I think it's because
a) all evil is evil and
b) we thrive on symbols.
a) All evil is evil:
This means we come to associate one evil guy with another evil guy, even if they're actually very different. We do this in our daily lives, shying away from the cocky surfer dude because we were seriously wounded by a cocky surfer dude in the past (Jace Wayland, anyone?). So it's natural that we'll do the same thing in storytelling. We create universal villains, people with traits we all associate with evil tendencies.
In children's stories, villains are historically either really fat and gluttonous or really skinny and creepy emaciated, like there's no life in them and they have to feed off other people. Cliches almost always deal in extremes. The challenge is to personalize them, make them unique.
In young adult stories, the bad guy tends to be super charismatic and often extra confident, like Aro in Twilight or Sebastian in the Mortal Instruments series. This is probably because so many of us have been burned by the popular guy in high school. We easily believe that guy is rotten deep down, and it kind of helps us get over hurt feelings to imagine him that way.

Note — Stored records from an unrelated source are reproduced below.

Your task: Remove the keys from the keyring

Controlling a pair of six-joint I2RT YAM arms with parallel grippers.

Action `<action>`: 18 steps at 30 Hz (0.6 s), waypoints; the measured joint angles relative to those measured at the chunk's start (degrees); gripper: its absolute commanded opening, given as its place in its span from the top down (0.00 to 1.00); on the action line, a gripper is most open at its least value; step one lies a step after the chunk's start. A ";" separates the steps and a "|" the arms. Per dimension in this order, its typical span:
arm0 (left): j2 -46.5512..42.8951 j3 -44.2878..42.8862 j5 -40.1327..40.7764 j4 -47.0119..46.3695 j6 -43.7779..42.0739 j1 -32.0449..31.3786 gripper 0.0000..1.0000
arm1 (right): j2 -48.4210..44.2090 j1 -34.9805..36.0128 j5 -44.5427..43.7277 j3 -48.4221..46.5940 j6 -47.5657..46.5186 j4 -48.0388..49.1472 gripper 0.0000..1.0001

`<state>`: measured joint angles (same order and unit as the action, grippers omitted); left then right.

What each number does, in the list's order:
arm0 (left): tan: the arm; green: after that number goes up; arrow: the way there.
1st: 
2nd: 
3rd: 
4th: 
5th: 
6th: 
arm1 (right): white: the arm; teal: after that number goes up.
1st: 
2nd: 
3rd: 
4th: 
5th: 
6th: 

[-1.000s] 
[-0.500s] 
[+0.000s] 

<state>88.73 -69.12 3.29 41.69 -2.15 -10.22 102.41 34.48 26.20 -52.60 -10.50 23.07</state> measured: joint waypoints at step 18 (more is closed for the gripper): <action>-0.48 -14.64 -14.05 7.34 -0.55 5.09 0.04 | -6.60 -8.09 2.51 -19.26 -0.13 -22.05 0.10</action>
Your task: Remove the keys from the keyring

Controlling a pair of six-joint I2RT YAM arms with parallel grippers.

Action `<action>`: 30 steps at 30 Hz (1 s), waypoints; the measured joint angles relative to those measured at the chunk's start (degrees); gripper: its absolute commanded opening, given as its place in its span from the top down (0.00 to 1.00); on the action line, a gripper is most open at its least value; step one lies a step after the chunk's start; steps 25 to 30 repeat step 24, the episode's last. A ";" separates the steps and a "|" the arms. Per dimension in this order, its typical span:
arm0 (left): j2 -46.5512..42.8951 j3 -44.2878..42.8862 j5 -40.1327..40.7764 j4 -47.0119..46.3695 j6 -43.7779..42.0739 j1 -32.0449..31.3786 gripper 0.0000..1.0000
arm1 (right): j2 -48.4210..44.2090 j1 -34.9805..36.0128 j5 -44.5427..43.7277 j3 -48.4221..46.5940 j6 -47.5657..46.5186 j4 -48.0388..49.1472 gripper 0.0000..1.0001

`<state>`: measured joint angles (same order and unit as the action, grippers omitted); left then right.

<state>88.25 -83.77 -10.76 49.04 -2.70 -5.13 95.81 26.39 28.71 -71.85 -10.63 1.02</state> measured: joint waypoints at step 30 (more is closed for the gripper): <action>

Often the bad guy is deluded, seduced by power or principles to take things too far the other way. Sometimes he's straight-up crazy. But he's always evil, and he's always powerful.
He has to be powerful.
We need to fear him, or at least fear for the protagonist of the story, and we can't do that if the bad guy is overly goofy. That's why in Meet the Robinsons (Disney movie), there's the hard-to-fear Bowler Hat Guy, but his scariness is solidified by the bowler hat itself, Doris, who's actually a vindictive robot bent on annihilating the happy future our protagonist wants to create.
b) We thrive on symbols
If somebody has a pet raven, it's easy to suspect them of evil doings. Ravens are historically the harbingers of death and bad luck. Conversely, when Dumbledore has a pet phoenix, we think he's the coolest guy in the world and kind of invincible, since a phoenix can rise from its own ashes.
Clothes: Your villain doesn't have to wear black cloaks all the time, but clothing and jewelry are opportunities (often missed opportunities) to plug in villainous symbolism.
For instance, a guy wearing a ring that looks like a snake biting its own tail is probably bad news. Anybody with a collection of skull charm bracelets should be on the reader's terror alert list. One of my villains wears a black leather jacket even though my story takes place in temperate weather. This gives the protagonist something to look out for (and be afraid of), and it also makes the villain a bit more menacing.
On the other hand, you can use these cliches to trick the reader, and they love it. The guy with the skull charm bracelet is just misunderstood. The real bad guy wears polo shirts and a class ring. But be careful how you do that, because the opposites thing can be just as cliche these days. You can do the double agent thing: guy wears an upside-down pentagram around his neck, which the heroine thinks is cool, and she thinks her mom is dumb for suspecting him of devil worship... until he ends up trying to sacrifice her once he finds out she's a virgin. That way you have her think he could be bad, but he's not, but he really is. Double agent.
Scars. Bad guys have scars. But then, so does Harry Potter. The trick is knowing as the writer where the scar came from. Maybe your rotten dude wants everyone to think he's really bad-A, but secretly he got that slash across his face from a freak can-opener accident.
Maybe that gray streak in his greased black hair is comb-in dye.
There are endless ways to tweak cliches to work FOR you rather than against you. So give it a spin.
Who's your favorite fictional villain?